» What is being asked
I need the number of lines in the data that include "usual"; reply with that number alone.

═════ Extracted entries

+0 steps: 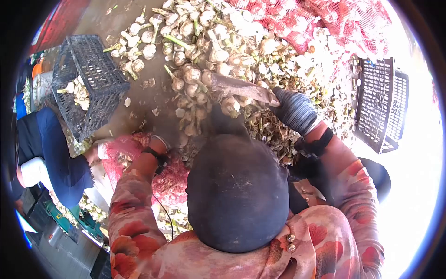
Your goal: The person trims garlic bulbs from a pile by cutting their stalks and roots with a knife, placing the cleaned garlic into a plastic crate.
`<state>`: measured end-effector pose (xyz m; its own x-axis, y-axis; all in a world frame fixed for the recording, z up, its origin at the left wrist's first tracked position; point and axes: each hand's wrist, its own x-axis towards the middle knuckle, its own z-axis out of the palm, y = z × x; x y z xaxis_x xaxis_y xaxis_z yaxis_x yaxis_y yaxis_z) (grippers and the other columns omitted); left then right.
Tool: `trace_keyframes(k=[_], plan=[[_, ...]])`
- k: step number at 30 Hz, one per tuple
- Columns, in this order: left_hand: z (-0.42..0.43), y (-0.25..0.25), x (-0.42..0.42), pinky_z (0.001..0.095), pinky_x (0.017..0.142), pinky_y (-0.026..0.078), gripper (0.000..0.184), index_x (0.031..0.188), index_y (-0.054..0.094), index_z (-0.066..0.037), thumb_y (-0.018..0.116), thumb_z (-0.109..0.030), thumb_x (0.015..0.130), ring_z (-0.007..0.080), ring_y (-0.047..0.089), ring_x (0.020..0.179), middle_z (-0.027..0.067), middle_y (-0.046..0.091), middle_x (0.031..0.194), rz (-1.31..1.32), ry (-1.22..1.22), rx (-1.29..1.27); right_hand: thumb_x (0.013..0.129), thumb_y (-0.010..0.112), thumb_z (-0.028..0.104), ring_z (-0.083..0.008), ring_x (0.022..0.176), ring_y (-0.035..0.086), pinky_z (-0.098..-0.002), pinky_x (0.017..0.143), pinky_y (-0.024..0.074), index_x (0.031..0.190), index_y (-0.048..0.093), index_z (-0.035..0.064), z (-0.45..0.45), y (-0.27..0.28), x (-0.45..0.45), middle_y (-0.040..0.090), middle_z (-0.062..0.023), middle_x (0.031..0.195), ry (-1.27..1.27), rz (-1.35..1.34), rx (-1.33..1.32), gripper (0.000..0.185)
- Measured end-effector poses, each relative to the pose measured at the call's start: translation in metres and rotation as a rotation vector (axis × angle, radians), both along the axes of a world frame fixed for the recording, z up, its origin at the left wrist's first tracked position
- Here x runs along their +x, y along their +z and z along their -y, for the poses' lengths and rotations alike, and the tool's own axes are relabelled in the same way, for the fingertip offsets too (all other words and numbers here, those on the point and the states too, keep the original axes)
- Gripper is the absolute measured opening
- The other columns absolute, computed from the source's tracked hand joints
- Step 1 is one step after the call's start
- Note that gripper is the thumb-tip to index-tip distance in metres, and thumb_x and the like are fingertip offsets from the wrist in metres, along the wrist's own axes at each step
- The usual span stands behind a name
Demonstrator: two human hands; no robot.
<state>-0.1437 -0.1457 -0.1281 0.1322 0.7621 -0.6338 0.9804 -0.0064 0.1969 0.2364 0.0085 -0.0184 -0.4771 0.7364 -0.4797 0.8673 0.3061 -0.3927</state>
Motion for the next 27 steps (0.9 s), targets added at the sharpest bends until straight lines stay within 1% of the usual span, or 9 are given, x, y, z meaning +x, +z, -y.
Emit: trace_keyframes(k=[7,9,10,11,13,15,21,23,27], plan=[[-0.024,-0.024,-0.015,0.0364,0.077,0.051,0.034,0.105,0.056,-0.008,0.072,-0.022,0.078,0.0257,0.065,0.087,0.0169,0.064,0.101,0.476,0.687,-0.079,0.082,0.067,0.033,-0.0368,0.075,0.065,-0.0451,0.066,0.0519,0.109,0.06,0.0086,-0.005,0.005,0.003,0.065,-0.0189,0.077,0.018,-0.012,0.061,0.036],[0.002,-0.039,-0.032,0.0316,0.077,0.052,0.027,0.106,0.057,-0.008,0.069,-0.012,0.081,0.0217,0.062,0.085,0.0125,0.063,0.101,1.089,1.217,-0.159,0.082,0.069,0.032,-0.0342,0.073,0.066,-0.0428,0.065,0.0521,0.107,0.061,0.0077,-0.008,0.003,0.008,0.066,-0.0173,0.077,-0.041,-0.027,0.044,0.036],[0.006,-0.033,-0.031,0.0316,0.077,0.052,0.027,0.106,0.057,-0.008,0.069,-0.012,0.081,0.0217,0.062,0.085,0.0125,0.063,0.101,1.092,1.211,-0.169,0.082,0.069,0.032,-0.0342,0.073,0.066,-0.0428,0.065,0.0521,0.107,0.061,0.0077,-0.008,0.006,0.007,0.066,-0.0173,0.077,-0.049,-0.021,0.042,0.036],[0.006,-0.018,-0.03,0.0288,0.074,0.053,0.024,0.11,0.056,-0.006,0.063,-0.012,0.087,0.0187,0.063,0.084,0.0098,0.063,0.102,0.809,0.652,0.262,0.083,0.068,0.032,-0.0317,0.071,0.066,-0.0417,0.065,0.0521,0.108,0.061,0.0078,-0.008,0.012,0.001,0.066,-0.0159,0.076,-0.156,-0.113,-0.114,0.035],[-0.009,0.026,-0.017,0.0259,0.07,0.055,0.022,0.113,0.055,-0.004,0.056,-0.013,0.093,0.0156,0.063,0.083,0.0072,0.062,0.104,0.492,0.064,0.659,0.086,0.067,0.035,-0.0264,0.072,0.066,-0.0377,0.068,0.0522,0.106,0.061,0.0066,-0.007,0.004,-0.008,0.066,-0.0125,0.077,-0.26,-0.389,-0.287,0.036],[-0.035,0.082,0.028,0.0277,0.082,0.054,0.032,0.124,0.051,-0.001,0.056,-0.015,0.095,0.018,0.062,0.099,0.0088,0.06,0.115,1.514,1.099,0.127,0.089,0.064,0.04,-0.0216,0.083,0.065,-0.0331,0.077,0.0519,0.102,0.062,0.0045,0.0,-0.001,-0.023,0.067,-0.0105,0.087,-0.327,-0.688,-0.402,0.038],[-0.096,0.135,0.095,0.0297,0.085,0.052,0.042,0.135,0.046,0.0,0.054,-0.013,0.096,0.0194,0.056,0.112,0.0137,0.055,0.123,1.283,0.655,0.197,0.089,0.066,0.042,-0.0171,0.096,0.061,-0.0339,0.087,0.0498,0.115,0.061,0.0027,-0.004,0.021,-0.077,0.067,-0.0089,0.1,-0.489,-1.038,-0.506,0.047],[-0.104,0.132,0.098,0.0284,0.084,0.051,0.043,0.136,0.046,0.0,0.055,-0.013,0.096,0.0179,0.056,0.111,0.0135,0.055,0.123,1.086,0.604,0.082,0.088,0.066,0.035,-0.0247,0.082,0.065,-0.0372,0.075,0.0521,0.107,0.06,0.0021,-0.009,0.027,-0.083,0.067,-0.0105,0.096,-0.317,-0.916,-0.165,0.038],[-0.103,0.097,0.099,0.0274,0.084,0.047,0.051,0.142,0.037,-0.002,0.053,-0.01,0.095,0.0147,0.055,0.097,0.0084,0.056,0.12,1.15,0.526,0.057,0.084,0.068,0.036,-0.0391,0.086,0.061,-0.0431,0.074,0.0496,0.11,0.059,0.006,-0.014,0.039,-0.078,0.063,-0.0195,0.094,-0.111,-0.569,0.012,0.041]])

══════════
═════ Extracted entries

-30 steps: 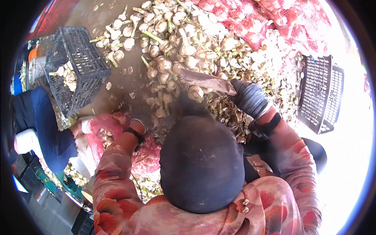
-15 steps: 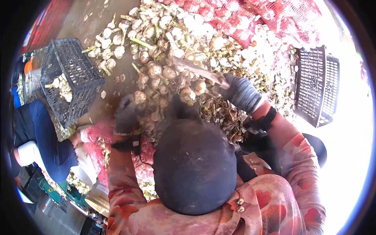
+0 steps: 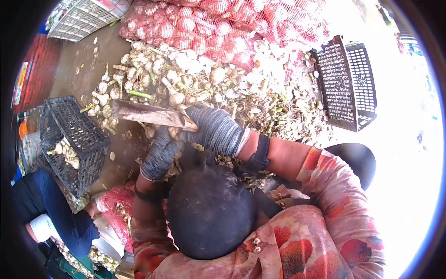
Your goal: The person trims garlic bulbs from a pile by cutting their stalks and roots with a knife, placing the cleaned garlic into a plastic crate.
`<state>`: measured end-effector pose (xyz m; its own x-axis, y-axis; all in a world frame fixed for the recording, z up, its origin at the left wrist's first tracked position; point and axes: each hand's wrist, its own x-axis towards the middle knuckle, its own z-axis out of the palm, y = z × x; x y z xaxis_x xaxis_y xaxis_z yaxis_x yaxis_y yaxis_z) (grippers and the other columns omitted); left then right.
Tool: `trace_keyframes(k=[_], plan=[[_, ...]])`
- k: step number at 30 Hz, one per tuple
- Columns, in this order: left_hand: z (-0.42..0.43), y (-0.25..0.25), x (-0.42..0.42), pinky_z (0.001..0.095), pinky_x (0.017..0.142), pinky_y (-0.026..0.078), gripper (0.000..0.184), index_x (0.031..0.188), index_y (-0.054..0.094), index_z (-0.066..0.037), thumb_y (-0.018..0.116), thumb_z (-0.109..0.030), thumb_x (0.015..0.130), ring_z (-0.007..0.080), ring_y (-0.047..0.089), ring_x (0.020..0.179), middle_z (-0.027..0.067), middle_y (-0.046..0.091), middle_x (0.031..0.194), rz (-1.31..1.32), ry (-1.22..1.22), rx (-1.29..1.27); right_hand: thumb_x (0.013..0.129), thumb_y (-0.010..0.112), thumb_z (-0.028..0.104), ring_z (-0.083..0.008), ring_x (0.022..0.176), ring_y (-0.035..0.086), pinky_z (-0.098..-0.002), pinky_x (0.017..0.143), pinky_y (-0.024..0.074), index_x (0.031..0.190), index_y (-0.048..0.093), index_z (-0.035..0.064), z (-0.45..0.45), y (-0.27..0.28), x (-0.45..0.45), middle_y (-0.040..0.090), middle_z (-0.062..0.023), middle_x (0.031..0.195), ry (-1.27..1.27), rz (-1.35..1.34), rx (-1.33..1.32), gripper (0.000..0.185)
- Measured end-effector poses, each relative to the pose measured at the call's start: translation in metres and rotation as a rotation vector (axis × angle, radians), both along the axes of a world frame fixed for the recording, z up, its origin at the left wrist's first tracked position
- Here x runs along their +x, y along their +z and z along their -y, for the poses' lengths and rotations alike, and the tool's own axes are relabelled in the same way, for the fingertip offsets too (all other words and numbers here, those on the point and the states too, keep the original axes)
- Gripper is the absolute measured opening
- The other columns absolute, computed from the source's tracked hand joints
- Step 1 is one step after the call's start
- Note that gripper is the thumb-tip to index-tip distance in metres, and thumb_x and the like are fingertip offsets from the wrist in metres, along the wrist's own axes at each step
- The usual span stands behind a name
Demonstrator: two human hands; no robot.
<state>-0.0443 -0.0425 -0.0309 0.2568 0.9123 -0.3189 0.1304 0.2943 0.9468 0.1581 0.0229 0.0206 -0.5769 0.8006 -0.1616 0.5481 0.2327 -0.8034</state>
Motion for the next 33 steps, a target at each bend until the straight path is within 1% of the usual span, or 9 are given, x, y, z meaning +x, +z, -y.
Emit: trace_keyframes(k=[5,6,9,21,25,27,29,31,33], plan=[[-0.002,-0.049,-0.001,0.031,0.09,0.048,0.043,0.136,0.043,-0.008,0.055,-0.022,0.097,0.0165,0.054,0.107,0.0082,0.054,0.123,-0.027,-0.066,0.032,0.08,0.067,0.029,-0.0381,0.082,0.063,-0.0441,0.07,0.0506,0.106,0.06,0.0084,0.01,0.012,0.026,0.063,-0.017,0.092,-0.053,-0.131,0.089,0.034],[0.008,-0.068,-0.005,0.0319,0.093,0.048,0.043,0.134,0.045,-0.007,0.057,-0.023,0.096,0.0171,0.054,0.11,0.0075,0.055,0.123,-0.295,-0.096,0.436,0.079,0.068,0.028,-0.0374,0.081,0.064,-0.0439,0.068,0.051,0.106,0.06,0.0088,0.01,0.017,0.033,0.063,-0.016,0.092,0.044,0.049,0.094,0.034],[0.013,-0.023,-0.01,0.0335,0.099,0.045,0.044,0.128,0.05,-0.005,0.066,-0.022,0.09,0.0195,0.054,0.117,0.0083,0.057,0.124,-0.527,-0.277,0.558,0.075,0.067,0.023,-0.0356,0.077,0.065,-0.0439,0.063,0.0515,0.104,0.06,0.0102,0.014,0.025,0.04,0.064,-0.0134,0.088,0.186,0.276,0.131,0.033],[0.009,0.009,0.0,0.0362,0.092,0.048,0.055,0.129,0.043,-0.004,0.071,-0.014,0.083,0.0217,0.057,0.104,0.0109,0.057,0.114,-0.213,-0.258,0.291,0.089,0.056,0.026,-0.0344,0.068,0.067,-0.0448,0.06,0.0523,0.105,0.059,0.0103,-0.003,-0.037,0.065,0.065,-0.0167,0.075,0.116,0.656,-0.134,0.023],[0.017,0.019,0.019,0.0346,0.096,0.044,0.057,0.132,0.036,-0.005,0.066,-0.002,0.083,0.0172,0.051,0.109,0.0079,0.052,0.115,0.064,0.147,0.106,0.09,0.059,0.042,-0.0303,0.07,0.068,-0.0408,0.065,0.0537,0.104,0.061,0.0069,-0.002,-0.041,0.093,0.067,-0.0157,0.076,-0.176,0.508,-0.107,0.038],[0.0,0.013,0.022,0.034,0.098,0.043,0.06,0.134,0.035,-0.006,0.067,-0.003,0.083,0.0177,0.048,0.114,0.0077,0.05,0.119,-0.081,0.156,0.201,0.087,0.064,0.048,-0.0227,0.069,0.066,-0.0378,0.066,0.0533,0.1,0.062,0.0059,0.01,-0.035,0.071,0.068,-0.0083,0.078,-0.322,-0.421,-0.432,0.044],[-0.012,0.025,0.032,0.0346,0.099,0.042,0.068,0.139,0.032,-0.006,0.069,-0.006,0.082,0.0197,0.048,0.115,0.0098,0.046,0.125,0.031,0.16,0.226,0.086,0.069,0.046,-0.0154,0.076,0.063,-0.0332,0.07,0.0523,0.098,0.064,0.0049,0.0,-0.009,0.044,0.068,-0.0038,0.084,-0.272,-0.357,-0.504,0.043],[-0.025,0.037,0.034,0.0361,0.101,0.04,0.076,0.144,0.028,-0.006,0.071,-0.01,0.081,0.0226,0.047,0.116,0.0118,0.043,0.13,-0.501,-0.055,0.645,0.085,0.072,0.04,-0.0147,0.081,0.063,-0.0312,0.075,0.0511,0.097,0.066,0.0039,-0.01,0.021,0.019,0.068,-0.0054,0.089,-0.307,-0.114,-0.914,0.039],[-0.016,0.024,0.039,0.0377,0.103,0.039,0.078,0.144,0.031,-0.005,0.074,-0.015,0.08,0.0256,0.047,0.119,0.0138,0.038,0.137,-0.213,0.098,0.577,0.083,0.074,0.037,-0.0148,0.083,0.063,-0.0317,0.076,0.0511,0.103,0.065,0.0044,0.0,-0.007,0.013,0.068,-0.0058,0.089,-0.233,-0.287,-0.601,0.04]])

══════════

» Result of the exercise
4